It is difficult to correlate in vitro toxin concentration with in vivo exposure, however, the concentration of toxin used in both models are similar as 2.3 mg DON/kg of feed corresponds to 7.7 μM ( Sergent et al., 2006; Pinton et al., 2009). It is interesting to observe that in both models, there is a good correlation in the increase of expression of phosphorylated MAPK. The extent of MAPK activation, lower in samples obtained from the in vivo experiment than in explants, could be explained by the mode of exposure to the toxin, in the culture medium
or in ingested feed. A significant increase was observed only for ERK and p38. Following the same signaling arrangement, each individual MAPK pathway responds Ku0059436 to specific stimuli and then regulates their specific substrates ( Cui et al., 2007), which can explain the selective activation of MAPK. JNK and ERK are involved in regulation of both cell survival and death depending on cell types and stimulus, whereas p38 can promote apoptosis via p53 activation (Bae and Pestka, 2008). ERK 1/2 is of particular Bcl-2 pathway importance because it can be involved in intestinal epithelial cell morphology and in the structure of tight junctions that regulate the barrier function of the intestinal tract (Oshima et al., 2008). Increase in MAPK phosphorylation was described in in vitro assays when the intestinal cell
line IPEC-1 was exposed to DON, resulting in a decreased expression of tight junction proteins ( Pinton et al., 2010). In a previous study, we have also observed that piglets fed a diet contaminated with 3 mg/kg of DON, showed a significant decrease expression of occludin and E-cadherin in jejunum and ileum ( Bracarense et al., 2012).
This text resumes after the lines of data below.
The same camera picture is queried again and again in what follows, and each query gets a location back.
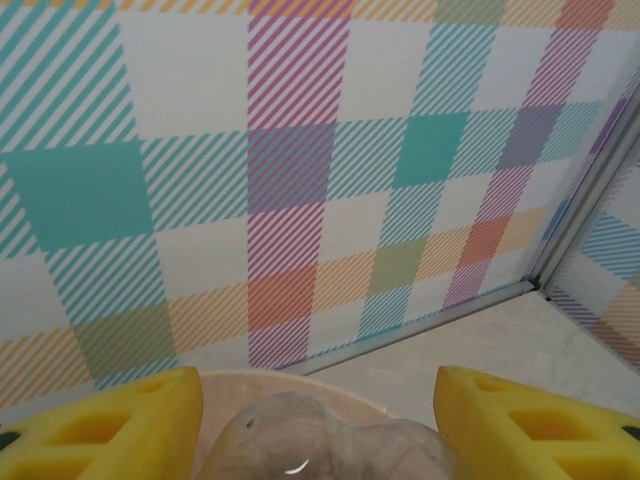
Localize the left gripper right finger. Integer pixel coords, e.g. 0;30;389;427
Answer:
433;364;640;480

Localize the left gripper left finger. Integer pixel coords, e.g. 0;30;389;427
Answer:
0;366;204;480

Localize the red label bottle orange cap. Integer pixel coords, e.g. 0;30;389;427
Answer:
199;392;471;480

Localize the beige round bin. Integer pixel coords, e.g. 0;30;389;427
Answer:
194;368;441;480

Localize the aluminium frame post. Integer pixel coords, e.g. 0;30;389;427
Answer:
528;64;640;297
Explants exposed to 10 μM of DON showed a decreased expression of E-cadherin in immunohistochemical assay (data not shown). All these data reinforce the role of DON in the activation of ERK which in turn induces changes in the expression of adherens and occludens junctions
proteins. In DON-stimulated RAW 264.7 cells competing apoptotic and survival cell pathway are induced by p38 and ERK activation, Ribonucleotide reductase respectively (Zhou et al., 2005b). In the present study, both in vivo and ex vivo exposure to DON induced a significant decrease in the total intestinal score in comparison to the control group. In addition, when immunohistochemical analysis for caspase-3 was performed in jejunal explants, a significant increase in immunostaining was verified in samples exposed to 10 μM of DON (data not shown). Probably, apoptosis of enterocytes was mediated by an activation of p38. DON and trichothecenes-related mycotoxins have shown to induce apoptotic changes in vitro and in vivo in several organs. In vitro, these changes were correlated to MAPKinases activation ( Yang et al., 2000; Pinton et al., 2010). This correlation was also demonstrated with other stressors than trichothecenes, for example heat stress in intestinal cells ICE-6 ( Yu et al., 2010).